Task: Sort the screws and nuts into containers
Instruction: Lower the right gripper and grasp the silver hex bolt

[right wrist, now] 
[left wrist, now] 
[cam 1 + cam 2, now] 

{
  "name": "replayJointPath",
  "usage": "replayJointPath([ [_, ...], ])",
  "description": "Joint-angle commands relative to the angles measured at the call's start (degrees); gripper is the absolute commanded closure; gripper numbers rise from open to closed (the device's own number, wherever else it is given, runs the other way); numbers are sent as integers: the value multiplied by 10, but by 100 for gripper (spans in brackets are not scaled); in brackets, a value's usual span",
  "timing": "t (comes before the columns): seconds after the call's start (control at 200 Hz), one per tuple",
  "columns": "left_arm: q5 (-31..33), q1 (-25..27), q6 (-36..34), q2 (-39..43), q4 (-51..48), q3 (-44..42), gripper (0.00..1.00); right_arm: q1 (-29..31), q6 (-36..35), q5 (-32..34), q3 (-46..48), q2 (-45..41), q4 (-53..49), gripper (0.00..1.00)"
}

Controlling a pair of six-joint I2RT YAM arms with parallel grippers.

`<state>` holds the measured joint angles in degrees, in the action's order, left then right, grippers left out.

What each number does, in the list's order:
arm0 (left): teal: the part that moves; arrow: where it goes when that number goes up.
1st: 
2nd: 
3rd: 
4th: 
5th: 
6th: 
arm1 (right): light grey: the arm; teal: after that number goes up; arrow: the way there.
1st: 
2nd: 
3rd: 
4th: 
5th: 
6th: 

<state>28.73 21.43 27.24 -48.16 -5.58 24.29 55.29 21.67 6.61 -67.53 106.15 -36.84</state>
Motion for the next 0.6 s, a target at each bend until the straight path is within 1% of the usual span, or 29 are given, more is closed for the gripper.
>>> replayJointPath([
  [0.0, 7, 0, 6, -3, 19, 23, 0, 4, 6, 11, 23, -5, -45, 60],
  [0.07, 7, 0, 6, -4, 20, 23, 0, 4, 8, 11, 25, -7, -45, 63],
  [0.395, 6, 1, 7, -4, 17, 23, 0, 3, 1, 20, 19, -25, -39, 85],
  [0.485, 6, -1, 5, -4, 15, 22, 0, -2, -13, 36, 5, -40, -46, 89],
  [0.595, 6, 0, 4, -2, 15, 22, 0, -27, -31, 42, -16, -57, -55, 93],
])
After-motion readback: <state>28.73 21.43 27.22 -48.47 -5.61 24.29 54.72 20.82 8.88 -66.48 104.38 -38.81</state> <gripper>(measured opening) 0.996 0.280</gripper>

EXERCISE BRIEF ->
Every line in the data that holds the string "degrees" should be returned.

EXERCISE RESULT ->
  "description": "Joint-angle commands relative to the angles measured at the call's start (degrees); gripper is the absolute commanded closure; gripper numbers rise from open to closed (the device's own number, wherever else it is given, runs the other way); numbers are sent as integers: the value multiplied by 10, but by 100 for gripper (spans in brackets are not scaled); in brackets, a value's usual span",
`<state>` holds the measured joint angles in degrees, in the action's order, left then right, grippers left out.

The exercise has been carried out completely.